▶ [EXERCISE AIM] How many lines in the records below contain the word "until"? State only that number.

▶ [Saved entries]
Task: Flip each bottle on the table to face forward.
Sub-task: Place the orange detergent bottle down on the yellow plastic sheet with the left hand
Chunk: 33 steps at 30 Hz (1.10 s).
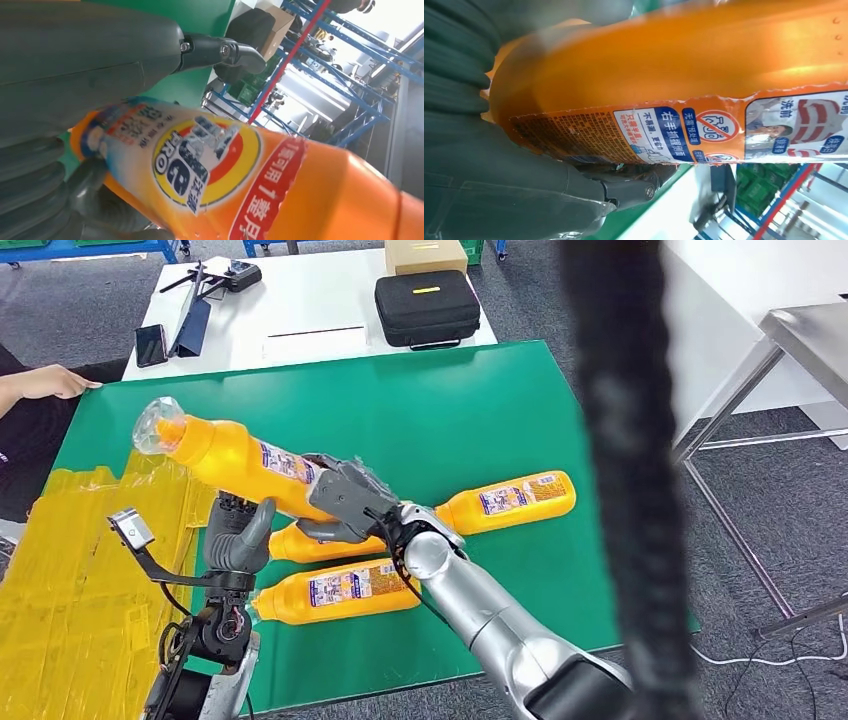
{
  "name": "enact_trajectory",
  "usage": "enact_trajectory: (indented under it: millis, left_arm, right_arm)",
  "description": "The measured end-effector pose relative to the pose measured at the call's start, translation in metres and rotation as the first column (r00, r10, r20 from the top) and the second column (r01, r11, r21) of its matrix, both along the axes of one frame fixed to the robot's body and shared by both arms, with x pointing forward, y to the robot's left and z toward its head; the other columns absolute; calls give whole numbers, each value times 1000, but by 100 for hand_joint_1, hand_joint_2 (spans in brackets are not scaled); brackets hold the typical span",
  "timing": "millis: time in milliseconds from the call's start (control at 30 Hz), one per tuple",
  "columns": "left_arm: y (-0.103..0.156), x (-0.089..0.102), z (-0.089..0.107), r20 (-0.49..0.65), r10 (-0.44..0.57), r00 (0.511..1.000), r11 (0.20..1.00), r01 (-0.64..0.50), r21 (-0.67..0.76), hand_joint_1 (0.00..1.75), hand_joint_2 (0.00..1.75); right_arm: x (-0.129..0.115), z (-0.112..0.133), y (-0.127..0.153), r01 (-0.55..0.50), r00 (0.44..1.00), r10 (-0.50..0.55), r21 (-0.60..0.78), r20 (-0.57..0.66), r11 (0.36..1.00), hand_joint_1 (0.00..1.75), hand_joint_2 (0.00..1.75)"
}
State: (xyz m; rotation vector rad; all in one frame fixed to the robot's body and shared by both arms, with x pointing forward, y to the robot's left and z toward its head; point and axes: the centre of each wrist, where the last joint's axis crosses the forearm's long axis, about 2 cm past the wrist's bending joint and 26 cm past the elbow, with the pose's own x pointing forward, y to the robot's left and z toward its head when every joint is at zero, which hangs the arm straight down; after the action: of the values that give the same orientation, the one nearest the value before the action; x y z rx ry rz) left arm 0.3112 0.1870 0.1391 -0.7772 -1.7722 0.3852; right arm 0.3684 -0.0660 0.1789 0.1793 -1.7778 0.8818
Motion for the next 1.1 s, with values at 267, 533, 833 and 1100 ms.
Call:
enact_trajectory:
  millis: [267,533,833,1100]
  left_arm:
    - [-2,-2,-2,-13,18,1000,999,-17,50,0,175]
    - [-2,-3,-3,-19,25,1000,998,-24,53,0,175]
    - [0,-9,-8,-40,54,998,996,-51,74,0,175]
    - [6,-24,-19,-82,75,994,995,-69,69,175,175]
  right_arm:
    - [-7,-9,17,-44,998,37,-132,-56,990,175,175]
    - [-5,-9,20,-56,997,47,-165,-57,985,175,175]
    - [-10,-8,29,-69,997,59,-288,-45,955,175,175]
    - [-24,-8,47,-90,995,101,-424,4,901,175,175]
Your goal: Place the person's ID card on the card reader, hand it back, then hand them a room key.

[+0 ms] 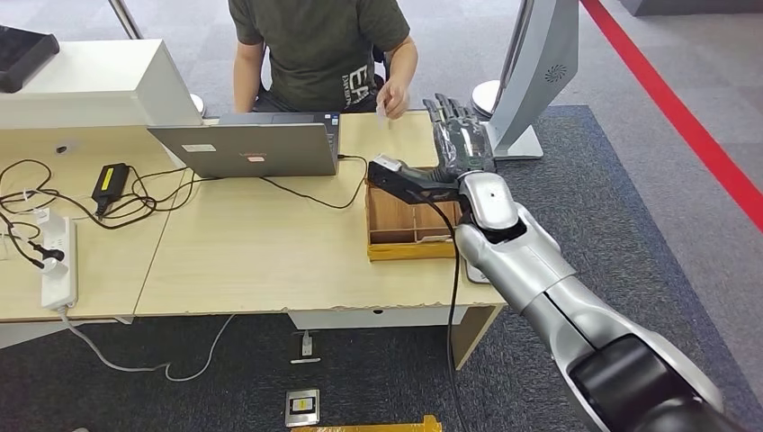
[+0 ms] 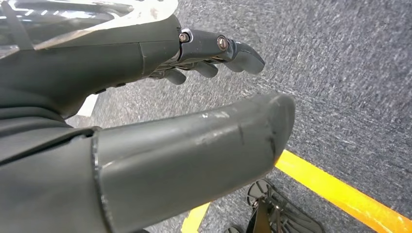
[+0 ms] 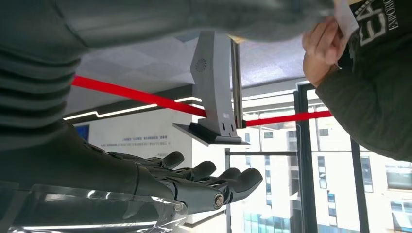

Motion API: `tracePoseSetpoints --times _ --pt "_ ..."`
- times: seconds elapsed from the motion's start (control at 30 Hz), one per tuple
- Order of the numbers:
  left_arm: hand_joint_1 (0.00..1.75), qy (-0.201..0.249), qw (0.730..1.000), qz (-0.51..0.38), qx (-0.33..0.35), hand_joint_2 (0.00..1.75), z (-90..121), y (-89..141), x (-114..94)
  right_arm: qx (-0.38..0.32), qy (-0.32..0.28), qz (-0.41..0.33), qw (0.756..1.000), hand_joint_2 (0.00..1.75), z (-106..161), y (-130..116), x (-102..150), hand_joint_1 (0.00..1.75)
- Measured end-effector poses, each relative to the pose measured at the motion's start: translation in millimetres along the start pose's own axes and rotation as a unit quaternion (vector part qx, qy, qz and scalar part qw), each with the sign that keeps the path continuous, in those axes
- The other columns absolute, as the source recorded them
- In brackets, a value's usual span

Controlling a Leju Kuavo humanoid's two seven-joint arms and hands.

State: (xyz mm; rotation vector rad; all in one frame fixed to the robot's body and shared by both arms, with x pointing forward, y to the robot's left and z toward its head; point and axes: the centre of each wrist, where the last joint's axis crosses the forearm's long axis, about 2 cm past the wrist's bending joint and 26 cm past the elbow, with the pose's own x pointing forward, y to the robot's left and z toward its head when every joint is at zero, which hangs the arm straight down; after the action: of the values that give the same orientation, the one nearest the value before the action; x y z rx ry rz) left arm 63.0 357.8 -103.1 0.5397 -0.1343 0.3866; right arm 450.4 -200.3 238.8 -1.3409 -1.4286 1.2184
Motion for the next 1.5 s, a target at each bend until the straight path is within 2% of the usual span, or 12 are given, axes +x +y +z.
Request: tracePoseSetpoints --times 0.2,0.37,0.5,0.6,0.8,1.03,1.17,1.37,1.5 --pt "0.00 0.012 1.000 0.006 -0.001 0.00 0 0 -2 0.047 -0.007 -0.017 0.999 0.00 29 5 -9 0.00" --pt "0.00 0.008 1.000 -0.004 -0.011 0.00 -1 1 -4 0.091 0.025 -0.056 0.994 0.00 69 -2 -42 0.00" --pt "0.00 -0.013 1.000 -0.009 -0.013 0.00 -3 5 -4 0.079 0.058 -0.085 0.992 0.00 104 -18 -74 0.00" --pt "0.00 -0.029 0.999 -0.010 -0.012 0.00 -4 7 -3 0.045 0.060 -0.090 0.993 0.00 131 -33 -86 0.00" --pt "0.00 -0.052 0.999 -0.009 -0.011 0.00 -3 6 -1 -0.006 0.036 -0.056 0.998 0.00 174 -42 -78 0.00" --pt "0.00 -0.053 0.998 -0.010 -0.010 0.00 -2 3 0 -0.056 0.027 -0.090 0.994 0.00 208 -21 -53 0.00" --pt "0.00 -0.041 0.999 -0.008 -0.003 0.00 0 1 1 -0.066 0.032 -0.133 0.988 1.75 214 -1 -35 0.00" --pt "0.00 -0.042 0.999 -0.005 0.000 0.00 2 -3 0 -0.107 0.053 -0.086 0.989 1.75 213 31 -12 0.00" --pt "0.00 -0.047 0.999 -0.008 -0.004 0.00 2 -4 0 -0.102 0.066 -0.070 0.990 1.75 208 49 -3 0.00"
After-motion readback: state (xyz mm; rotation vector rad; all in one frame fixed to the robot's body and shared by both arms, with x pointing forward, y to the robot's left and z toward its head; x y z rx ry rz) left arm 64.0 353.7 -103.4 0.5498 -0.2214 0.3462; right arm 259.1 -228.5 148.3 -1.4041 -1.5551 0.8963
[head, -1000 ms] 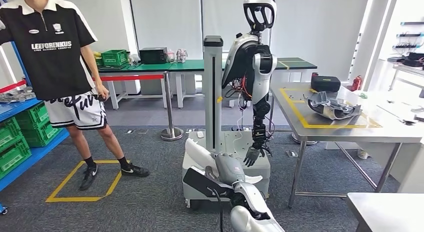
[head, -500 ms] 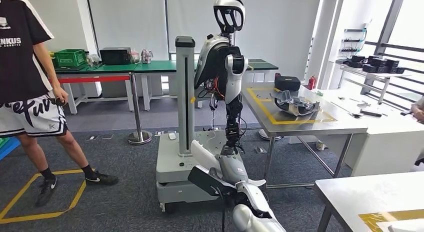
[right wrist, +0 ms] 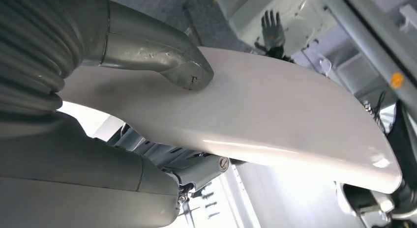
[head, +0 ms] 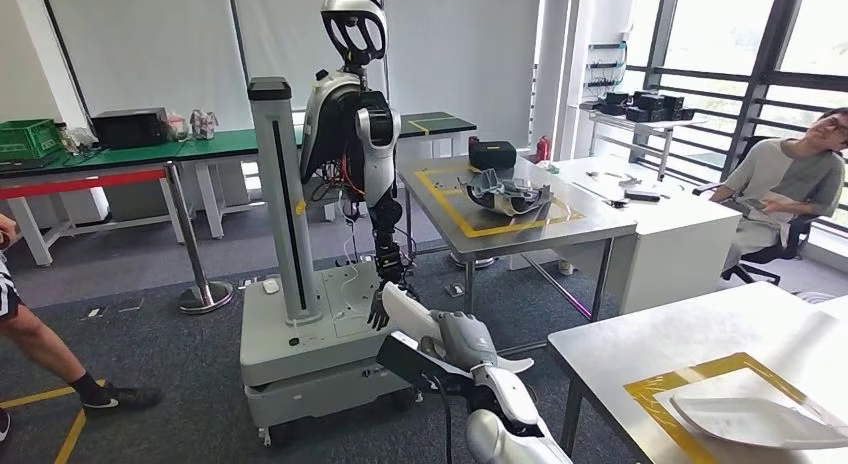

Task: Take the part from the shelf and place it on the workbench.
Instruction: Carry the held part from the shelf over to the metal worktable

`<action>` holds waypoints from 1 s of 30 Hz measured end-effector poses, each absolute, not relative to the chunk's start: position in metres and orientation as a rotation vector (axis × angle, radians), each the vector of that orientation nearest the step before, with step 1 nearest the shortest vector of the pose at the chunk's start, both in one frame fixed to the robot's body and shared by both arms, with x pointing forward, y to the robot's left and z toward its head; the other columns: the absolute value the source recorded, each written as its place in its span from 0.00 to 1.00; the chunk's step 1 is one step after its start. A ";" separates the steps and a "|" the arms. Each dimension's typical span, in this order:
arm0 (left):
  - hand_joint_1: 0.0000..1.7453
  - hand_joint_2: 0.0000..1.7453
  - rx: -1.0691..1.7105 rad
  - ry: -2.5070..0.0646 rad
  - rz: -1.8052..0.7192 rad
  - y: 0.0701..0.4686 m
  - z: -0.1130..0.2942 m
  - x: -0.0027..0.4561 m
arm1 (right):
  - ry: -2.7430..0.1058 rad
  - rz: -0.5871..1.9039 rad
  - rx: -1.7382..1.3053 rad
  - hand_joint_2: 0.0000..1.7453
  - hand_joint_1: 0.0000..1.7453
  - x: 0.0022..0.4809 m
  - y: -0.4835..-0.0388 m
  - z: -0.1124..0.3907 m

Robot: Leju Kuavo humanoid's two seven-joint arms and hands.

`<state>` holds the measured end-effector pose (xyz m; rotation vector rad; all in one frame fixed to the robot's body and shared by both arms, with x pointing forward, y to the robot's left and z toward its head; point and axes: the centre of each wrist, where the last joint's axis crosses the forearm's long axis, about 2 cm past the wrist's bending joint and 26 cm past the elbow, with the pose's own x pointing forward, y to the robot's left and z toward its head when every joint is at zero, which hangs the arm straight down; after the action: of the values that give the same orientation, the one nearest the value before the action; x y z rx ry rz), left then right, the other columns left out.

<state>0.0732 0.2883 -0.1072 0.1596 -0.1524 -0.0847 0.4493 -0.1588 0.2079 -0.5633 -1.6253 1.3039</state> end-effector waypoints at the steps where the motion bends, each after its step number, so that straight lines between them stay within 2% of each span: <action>1: 0.00 1.00 0.159 -0.150 -0.085 0.288 -0.107 0.072 | -1.625 1.304 -0.562 1.00 1.00 0.449 -0.158 0.208; 30: 0.00 1.00 0.158 -0.150 -0.077 0.288 -0.108 0.069 | -1.564 1.226 -0.640 1.00 1.00 0.454 -0.179 0.203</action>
<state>0.0692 0.2879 -0.1079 0.1575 -0.1501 -0.0767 0.4544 -0.1789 0.2031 -0.6396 -1.5636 1.2255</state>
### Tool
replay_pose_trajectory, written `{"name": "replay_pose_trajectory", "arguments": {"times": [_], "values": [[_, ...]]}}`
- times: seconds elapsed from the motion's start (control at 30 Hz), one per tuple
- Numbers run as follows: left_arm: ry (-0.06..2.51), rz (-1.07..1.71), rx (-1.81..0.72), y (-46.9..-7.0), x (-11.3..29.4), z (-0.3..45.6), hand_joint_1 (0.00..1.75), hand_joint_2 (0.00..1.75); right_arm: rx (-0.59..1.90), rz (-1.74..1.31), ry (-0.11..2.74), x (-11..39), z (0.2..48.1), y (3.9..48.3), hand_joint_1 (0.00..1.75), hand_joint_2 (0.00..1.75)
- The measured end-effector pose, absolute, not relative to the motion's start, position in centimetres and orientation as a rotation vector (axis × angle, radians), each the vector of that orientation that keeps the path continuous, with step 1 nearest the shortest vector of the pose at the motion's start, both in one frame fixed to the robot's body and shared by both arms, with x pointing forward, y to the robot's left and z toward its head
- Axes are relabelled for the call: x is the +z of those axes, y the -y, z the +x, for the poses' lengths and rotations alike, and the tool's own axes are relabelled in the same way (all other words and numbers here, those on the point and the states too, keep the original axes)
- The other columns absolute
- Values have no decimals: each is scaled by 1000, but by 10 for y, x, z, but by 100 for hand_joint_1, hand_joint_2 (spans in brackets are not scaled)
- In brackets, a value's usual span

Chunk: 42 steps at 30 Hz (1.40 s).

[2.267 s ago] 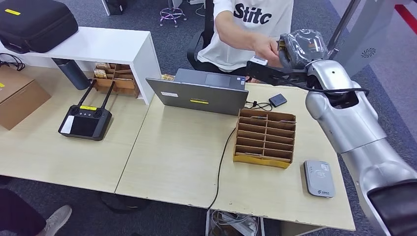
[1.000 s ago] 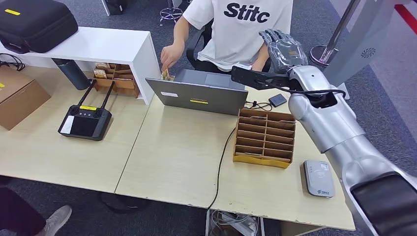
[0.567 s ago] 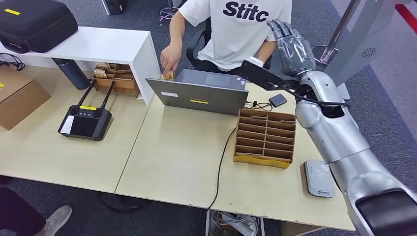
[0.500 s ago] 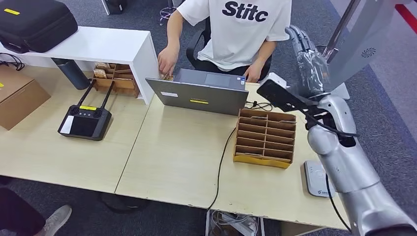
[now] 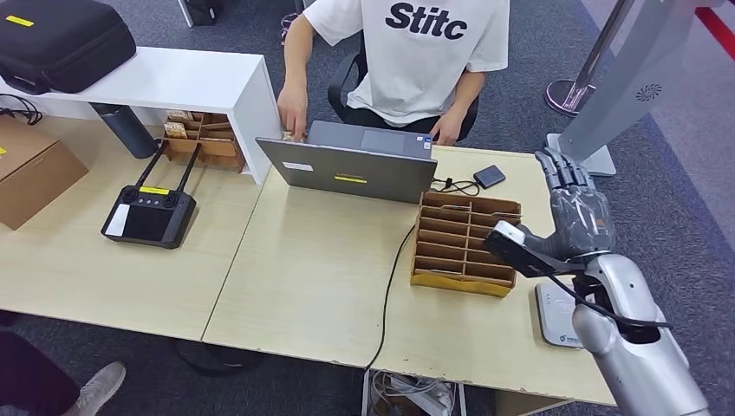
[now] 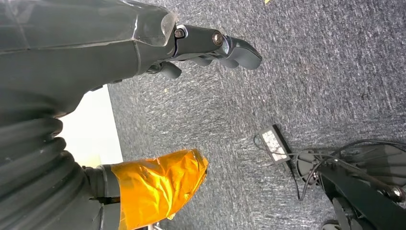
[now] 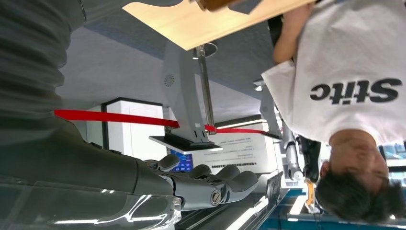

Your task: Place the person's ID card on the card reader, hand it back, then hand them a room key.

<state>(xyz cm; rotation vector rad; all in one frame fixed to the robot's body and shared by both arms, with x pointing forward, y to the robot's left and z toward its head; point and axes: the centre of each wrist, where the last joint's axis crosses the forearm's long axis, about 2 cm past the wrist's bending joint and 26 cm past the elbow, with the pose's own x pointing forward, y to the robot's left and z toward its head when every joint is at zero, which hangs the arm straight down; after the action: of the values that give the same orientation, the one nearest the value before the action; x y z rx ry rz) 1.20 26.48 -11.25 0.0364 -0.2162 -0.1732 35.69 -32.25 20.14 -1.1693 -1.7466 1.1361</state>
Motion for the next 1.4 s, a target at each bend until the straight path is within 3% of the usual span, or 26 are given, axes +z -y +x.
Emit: {"name": "replay_pose_trajectory", "arguments": {"times": [0.5, 1.4], "values": [[215, 27, -173, -257, -112, 15, 0, 175, 1264, -1154, 1622, 172, 355, 323, 0, 175], [260, -23, -209, -263, -112, 18, 0, 175, 1271, -1028, 1577, 170, 385, 278, 0, 175]]}}
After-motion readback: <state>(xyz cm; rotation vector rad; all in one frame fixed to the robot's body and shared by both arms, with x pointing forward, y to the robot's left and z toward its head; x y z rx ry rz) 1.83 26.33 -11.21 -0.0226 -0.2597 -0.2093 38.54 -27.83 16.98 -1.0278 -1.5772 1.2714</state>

▶ [RESULT FOR THIS TASK] 2